/---
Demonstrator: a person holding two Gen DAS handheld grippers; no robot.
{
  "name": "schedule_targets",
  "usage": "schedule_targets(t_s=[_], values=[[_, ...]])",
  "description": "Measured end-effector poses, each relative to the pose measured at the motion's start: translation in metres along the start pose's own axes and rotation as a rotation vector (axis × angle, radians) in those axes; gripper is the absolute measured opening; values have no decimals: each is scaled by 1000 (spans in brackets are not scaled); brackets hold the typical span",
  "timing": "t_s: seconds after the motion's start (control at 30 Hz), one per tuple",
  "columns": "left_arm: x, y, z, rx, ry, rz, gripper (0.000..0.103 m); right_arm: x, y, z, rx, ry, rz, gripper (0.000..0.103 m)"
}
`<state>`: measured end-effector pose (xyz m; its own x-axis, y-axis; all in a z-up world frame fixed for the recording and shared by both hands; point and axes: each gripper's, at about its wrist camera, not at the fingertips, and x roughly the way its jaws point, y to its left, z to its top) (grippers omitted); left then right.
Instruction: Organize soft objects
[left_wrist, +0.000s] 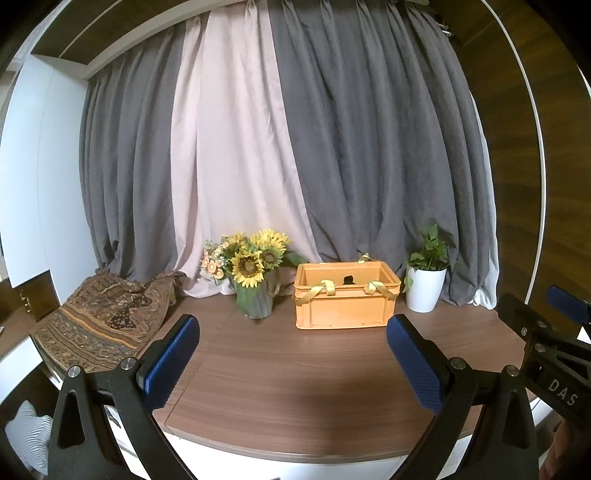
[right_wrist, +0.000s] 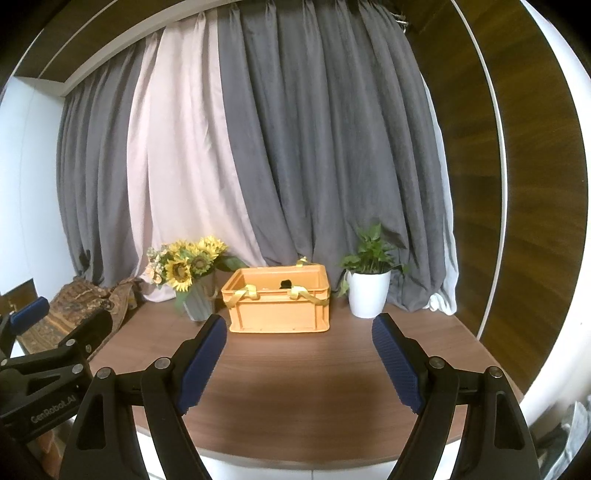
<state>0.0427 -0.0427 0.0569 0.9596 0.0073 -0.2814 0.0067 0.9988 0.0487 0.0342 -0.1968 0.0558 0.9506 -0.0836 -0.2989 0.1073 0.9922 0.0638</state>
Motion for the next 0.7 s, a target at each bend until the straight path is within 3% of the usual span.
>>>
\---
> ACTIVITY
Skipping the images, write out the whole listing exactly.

> REPLY
Demonstrator: a person holding two Gen DAS handheld grippers; no robot.
{
  "name": "schedule_targets",
  "usage": "schedule_targets(t_s=[_], values=[[_, ...]])",
  "description": "Measured end-effector poses, each relative to the pose measured at the motion's start: translation in metres along the start pose's own axes and rotation as a rotation vector (axis × angle, radians) in those axes; gripper is the absolute measured opening; values have no decimals: each is scaled by 1000 (spans in brackets are not scaled); brackets hold the typical span",
  "timing": "t_s: seconds after the motion's start (control at 30 Hz), one per tuple",
  "columns": "left_arm: x, y, z, rx, ry, rz, gripper (0.000..0.103 m); right_arm: x, y, z, rx, ry, rz, gripper (0.000..0.103 m)"
}
`<state>`: measured end-effector pose (xyz m; its own x-axis, y-axis; all in a z-up world frame fixed for the recording and shared by both hands; point and axes: each gripper's, at about its wrist camera, not at the fingertips, and x roughly the way its jaws point, y to its left, z to its top) (grippers omitted); left then right.
Instruction: Organize soft objects
[left_wrist, +0.000s] 
[right_wrist, +0.000s] 
<state>0.0427 -0.0427 0.0569 0.9596 0.0073 -0.2814 0.0067 0.9988 0.0487 0.0342 -0.1968 0.0558 0.9506 -0.0836 -0.2989 0.1073 0.9922 0.0638</state>
Motion for the next 0.7 s, a target at each bend until the straight path is within 3% of the usual span.
>>>

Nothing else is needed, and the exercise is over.